Entries provided:
____

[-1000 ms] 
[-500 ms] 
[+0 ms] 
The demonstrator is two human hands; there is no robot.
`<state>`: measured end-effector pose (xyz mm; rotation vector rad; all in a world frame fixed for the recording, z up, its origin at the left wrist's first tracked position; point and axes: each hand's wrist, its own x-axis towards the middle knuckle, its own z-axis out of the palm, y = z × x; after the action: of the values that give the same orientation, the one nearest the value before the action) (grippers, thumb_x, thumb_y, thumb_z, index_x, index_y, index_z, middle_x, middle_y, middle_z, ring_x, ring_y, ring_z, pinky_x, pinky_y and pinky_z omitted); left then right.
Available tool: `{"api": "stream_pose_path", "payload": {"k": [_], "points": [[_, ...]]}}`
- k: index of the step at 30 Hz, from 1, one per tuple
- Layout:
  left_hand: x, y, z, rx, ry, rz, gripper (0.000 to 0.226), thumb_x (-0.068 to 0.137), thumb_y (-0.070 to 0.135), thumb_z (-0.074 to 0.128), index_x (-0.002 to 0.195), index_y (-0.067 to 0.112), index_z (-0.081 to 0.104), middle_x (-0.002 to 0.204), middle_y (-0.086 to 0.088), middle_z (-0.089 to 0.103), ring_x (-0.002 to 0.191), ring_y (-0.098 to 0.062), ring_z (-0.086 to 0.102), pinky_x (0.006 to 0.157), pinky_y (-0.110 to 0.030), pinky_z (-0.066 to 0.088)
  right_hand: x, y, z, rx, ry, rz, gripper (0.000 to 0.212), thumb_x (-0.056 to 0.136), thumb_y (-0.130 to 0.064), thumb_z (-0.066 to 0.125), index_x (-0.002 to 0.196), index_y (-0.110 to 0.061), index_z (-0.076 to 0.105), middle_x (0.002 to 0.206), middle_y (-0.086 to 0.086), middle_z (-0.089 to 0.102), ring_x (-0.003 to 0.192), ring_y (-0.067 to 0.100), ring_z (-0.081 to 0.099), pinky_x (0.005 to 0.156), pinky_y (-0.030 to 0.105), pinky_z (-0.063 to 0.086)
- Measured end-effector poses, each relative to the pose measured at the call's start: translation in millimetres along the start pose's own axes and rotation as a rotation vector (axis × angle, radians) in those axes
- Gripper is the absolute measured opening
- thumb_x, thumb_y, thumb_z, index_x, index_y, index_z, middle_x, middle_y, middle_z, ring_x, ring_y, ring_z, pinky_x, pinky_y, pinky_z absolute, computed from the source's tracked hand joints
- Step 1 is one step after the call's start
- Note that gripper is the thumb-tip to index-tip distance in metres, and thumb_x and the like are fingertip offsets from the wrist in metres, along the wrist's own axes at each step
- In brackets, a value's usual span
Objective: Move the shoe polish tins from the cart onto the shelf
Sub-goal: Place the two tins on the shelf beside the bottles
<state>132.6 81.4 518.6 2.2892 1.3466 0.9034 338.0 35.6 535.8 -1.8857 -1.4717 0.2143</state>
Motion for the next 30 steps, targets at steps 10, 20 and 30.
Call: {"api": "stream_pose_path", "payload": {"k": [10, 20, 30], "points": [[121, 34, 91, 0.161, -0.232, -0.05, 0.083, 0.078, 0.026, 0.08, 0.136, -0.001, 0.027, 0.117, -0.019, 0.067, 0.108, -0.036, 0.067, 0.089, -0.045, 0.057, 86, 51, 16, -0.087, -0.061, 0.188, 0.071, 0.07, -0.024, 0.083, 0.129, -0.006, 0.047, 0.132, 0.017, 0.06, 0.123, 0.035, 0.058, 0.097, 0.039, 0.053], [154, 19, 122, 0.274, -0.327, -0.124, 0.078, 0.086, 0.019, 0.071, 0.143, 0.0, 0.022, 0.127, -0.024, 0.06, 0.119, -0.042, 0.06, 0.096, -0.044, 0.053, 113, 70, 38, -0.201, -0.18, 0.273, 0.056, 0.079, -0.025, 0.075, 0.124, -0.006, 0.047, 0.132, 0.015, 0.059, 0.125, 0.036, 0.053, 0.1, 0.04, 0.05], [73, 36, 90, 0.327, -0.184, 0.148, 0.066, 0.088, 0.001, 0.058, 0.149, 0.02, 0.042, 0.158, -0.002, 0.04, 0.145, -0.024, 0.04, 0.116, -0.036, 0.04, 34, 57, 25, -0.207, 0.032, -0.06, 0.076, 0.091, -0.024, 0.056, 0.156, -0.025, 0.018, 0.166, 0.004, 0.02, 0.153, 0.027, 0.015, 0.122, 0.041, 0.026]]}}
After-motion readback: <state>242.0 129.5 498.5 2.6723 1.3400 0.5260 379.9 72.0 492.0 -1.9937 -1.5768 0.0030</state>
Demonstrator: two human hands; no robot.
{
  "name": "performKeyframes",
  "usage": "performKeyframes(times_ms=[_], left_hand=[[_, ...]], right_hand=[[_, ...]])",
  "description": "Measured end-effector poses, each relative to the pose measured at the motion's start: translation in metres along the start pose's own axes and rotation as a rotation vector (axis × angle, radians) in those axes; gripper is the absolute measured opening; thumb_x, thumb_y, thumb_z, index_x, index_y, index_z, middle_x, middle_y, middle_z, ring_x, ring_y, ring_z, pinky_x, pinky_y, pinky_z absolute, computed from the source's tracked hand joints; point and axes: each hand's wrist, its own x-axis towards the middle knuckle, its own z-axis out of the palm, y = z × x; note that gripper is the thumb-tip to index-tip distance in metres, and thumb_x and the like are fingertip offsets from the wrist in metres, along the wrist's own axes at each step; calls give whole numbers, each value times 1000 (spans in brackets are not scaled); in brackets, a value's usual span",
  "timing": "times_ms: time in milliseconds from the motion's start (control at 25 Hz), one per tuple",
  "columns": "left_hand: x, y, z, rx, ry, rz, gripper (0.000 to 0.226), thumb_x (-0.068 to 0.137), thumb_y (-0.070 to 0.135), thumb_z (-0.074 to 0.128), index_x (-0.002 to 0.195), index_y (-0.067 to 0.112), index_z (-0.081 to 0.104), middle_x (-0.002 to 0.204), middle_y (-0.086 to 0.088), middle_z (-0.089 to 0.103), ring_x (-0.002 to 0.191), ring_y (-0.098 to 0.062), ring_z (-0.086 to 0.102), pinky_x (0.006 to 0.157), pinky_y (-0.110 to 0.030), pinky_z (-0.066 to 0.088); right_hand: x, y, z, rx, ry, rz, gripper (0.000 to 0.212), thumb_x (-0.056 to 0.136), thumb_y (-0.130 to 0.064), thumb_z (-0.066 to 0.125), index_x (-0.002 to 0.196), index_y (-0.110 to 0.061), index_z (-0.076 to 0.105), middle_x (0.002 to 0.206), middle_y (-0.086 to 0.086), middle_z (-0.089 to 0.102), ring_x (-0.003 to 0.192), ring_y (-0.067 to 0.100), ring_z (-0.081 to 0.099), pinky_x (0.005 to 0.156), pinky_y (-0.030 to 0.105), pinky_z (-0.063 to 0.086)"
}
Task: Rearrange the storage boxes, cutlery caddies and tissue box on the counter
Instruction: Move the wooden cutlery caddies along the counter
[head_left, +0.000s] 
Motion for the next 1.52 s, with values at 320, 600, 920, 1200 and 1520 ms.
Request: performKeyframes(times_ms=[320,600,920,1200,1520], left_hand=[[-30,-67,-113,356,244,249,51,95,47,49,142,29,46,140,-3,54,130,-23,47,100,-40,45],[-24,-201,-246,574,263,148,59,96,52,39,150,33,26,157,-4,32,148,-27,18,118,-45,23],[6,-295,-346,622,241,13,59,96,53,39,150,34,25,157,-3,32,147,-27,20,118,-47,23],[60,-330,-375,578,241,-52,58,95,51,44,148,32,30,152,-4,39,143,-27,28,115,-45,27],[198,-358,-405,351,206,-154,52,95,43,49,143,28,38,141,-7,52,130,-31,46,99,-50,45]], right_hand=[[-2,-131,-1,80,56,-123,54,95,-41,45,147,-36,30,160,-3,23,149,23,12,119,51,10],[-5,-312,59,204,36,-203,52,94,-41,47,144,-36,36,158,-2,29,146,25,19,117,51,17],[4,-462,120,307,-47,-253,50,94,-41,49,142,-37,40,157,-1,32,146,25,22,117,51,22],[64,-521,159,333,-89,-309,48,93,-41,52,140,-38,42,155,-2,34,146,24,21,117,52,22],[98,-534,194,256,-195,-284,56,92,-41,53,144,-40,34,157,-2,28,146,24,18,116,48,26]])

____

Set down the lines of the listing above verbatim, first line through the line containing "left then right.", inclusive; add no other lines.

[-1000 ms] 
[-500 ms] 
[+0 ms] 
The demonstrator is two human hands; there is no robot.
`<state>`: measured end-effector pose (xyz mm; rotation vector rad; all in a world frame fixed for the recording, z up, its origin at the left wrist's first tracked position; point and axes: each hand's wrist, its own x-axis towards the middle knuckle, its own z-axis out of the palm, y = z × x; after the action: of the values that give the same orientation, the one nearest the value before the action) (grippers, thumb_x, thumb_y, thumb_z, index_x, index_y, index_z, middle_x, middle_y, middle_z, ring_x, ring_y, ring_z, pinky_x, pinky_y and pinky_z omitted); left then right.

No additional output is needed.